İhtimaller ve Iverson
Geçen yıl Beşiktaş' ın sportif başarı ve kulüp yönetimi hakkında en fazla dibe vurduğu dönemlerden biriydi. Sezon ortasında yeni bir yönetimle tekrar seçilerek yola koyuldu Yıldırım Demirören. Hatalarını telafi etmeye ilk önce yapılacak transferler ile başlaması gerektiğini biliyordu. Serdar Adalı' nın başarısı ile beraber belki de Beşiktaş tarihinin en kariyerli oyuncuları giydi formayı. Her şey süt liman oldu, başkan İnönü' ye geri döndü. Taraftar mutlu, takım iyi gidiyordu. Ancak gördüğümüzden çıkartmamız gereken bir kaç şey daha varmış.
Başkan, oluşan bu ortamı daha da sağlama alma derdinde. Bunu da yıllardan beri Beşiktaş' ta futboldan sonra, yönetilememe adına en çok tepki gören branşa Quaresma ve Guti çapında bir transfer yaparak yaratmayı düşünüyor. Hedef belli, Burak Hoca' nın da teleffuz ettiği gibi Allen Iverson ile ilgileniyoruz.

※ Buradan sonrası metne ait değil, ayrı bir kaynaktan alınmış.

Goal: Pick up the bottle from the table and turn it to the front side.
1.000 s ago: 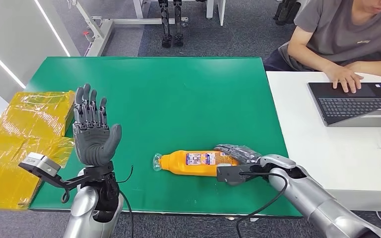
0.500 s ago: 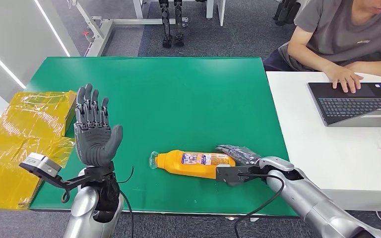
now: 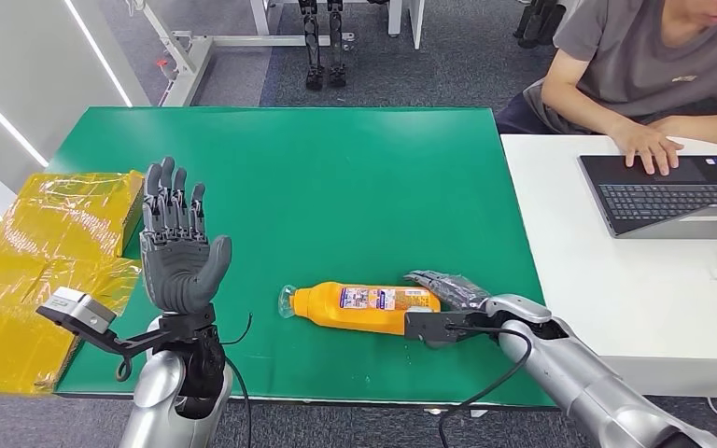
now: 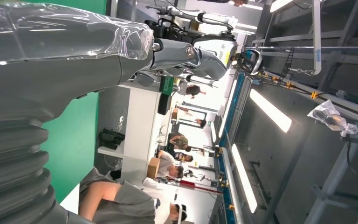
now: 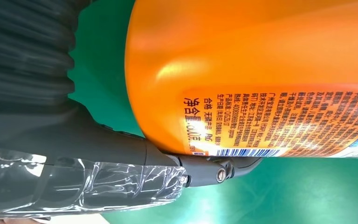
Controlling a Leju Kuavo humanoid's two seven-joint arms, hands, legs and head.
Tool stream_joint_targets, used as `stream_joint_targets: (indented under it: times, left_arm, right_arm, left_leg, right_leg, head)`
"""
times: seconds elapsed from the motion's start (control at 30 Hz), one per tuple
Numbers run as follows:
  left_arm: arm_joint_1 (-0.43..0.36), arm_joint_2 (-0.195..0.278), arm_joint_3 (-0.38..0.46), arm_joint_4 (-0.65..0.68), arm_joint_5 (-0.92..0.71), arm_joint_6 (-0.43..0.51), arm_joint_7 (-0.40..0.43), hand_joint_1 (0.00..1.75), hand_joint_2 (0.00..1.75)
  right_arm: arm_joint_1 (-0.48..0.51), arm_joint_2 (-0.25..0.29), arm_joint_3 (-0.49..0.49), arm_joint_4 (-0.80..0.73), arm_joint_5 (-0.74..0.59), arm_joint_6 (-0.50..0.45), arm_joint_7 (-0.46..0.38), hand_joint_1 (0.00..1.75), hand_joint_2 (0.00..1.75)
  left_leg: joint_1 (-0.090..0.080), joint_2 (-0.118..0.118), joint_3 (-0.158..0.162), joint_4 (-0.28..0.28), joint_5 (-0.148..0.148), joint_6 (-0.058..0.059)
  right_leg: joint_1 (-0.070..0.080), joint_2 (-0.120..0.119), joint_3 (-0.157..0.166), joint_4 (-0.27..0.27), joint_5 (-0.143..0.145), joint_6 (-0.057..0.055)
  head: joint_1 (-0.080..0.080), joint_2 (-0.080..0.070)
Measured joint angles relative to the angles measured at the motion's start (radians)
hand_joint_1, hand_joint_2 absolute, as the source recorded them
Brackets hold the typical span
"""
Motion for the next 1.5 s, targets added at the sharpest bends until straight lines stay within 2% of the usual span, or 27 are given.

Resmi teklif yapıldı, çalışmalar sürüyor. Teklif edilen paranın da 2 Milyon $ civarında olduğundan bahsediliyor. Her şey çok güzel, Iverson' ki NBA şampiyonluğu görmese bile, tarihinde çok önemli işlere imza atmış birisi. Tarzıyla, oyunuyla, hırsı ve sürekli kazanma isteği ile herkesi kendine hayran bırakan, belki de İnönü'yü her maç dolduran gençlerin %99' unun çocukken hayran olduğu yıldız. Geldiği takdirde bırakın Türkiye' yi, Avrupa' ya gelmiş en kariyerli oyunculardan biri olacak olan Iverson için sona yaklaşıldığı iki gündür ciddi şekilde telaffuz edilmekte. Ancak Burak Hoca' nın bir radyo programında '' ben alın demedim ama böyle bir girişim söz konusu'' demesi transferin bahsettiğim nitelikte, hocanın takım için aslında hiç düşünmediği tamamen yönetim kaynaklı bir transfer.

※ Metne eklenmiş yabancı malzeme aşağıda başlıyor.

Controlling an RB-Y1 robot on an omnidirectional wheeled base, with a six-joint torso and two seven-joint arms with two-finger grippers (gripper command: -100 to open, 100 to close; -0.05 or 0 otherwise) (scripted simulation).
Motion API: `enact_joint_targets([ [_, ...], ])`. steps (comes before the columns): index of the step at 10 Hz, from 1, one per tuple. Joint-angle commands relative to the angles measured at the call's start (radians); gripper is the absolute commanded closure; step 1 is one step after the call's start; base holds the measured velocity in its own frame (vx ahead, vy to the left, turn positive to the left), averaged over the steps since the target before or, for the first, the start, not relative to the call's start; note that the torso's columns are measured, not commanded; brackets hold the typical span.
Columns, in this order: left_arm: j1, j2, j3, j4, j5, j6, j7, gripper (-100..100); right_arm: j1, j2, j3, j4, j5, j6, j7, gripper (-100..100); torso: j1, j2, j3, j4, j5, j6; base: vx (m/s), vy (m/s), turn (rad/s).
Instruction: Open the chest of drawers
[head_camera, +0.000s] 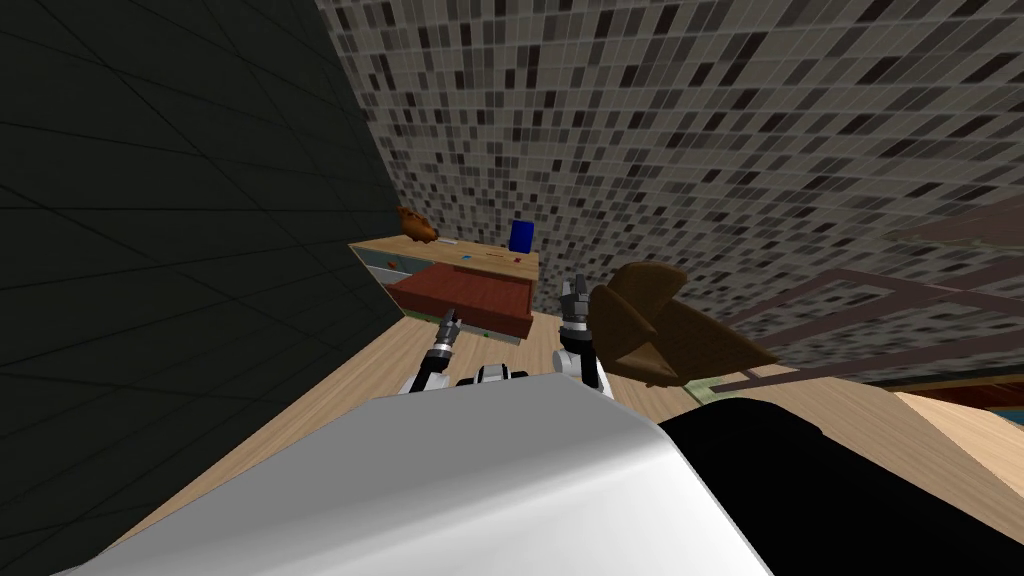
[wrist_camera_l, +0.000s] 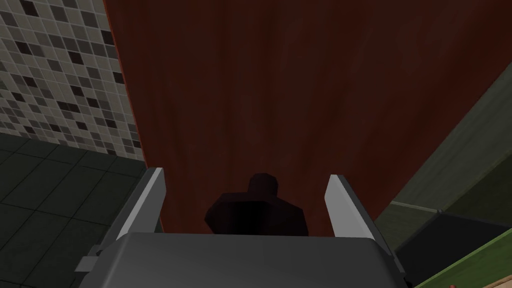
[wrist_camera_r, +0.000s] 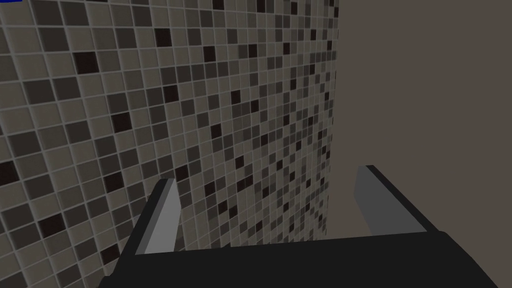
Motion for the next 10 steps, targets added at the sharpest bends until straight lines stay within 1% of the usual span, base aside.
enact_joint_targets([
  [1, -0.004, 0.005, 0.0, -0.055, 0.001, 0.057, 0.004, -100, 0.0, 0.0, 0.0, 0.0, 0.0, 0.0, 0.0, 0, 0.0, 0.001, 0.0, 0.0, 0.0, 0.0, 0.007, -0.013, 0.007],
  [3, -0.007, 0.009, 0.0, -0.099, 0.001, 0.103, 0.007, -100, 0.0, 0.0, 0.0, 0.0, 0.0, 0.0, 0.0, 0, 0.002, 0.007, 0.004, 0.002, 0.0, 0.0, -0.01, -0.008, 0.003],
  [7, -0.012, 0.017, -0.001, -0.188, 0.001, 0.195, 0.013, -100, 0.0, 0.0, 0.0, 0.0, 0.0, 0.0, 0.0, 0, 0.0, 0.015, 0.008, 0.011, -0.003, -0.001, -0.022, -0.005, 0.004],
  [8, 0.007, 0.02, -0.006, -0.166, 0.002, 0.194, 0.014, -100, 0.0, 0.0, 0.0, 0.0, 0.0, 0.0, 0.0, 0, -0.001, 0.018, 0.009, 0.014, -0.005, -0.002, 0.0, 0.0, 0.0],
  [9, 0.008, 0.021, -0.006, -0.166, 0.002, 0.203, 0.015, 0, 0.0, 0.0, 0.0, 0.0, 0.0, 0.0, 0.0, 0, 0.0, 0.016, 0.009, 0.01, -0.003, -0.001, 0.0, 0.0, 0.0],
  [10, 0.011, 0.022, -0.006, -0.162, 0.002, 0.205, 0.015, 0, 0.0, 0.0, 0.0, 0.0, 0.0, 0.0, 0.0, 0, 0.0, 0.013, 0.007, 0.007, -0.002, 0.0, 0.0, 0.0, 0.0],
])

Gelirse olacaklar belli, Iverson'un gelmesiyle medya, taraftar, camia Yıldırım Demirören' e alkış tutacak. Akatlar dolacak, reklam geliri artacak. Ancak her zaman ki gibi o reklam gelirleri, futbola aktarılacak. Ancak zihniyet değişmediği sürece Iverson' un gelmesi hiçbir problemi çözmez. Iverson diğer oyuncular gibi parasını geç aldığında bırakın onlarca ayı, tek bir gün burada durmayacaktır. Sadece Iverson' a öder diğer oyuncuları unutursanız, Beşiktaş' ın sahip olduğu takım olma olgusunu yıkarsınız.

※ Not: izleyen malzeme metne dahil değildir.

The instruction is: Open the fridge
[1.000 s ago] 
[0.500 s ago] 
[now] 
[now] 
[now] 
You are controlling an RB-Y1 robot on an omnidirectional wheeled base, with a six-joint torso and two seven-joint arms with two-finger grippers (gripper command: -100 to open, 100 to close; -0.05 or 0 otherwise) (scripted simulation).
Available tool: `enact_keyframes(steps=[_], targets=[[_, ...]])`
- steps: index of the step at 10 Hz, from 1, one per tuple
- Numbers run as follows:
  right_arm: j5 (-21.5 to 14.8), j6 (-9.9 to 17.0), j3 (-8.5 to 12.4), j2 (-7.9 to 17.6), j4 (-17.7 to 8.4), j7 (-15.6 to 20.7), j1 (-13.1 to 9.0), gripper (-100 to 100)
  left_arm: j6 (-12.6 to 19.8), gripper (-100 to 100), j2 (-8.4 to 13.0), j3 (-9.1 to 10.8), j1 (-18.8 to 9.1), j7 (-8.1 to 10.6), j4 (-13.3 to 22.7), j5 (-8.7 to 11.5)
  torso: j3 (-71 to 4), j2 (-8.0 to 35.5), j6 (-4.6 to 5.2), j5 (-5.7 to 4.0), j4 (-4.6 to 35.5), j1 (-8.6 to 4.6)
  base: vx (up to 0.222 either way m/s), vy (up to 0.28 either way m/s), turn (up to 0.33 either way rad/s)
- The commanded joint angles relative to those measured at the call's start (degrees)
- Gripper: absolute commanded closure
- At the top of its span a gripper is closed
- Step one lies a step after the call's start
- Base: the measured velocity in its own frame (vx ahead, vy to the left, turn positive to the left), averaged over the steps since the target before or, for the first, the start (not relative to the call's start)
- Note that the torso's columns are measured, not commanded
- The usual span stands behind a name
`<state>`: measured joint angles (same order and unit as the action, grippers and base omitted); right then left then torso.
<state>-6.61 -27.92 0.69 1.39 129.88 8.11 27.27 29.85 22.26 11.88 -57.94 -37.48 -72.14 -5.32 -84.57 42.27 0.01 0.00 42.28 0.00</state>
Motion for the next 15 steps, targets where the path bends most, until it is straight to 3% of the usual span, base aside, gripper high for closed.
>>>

Iverson bu ülkeye adım atsa bile basketbol branşını yönetecek bilgiye sahip insanlar o yönetimde bulunmamaktadır. Transfer yapabilmek, oyuncu ve menajer ikna edebilmek çok başka bir yetenek, takım oluşturup, organizasyon idare edebilmek ve basketbolun doğrularına göre hareket edebilmek çok başka bir iştir.
Eğer Beşiktaş Kulübü' nün basketbol branşı bu işe hakim olan kişiler ile yönetilebilseydi, bugün branşın kendi geliri olan 5 Milyon $' a ellenmeden branşa aktarılır ve Iverson için ayrılan 2 Milyon $' lık ek bütçe ile toplam 7 Milyon $' lık Euroleague kalitesinde, ligi uzun yıllar domine edecek takım oluşturulurdu. Ancak Türkiye' de tek bir transferle her şeyin hakimi olabilme seviyesi mümkünse, geçen yıl olanların hepsi Quaresma ve Guti ile unutulabiliyorsa bu kulübü yöneten kişilerden bu tarz hamleleri görmek mümkün, bahsettiklerimizi yapmaları hayal oluyor.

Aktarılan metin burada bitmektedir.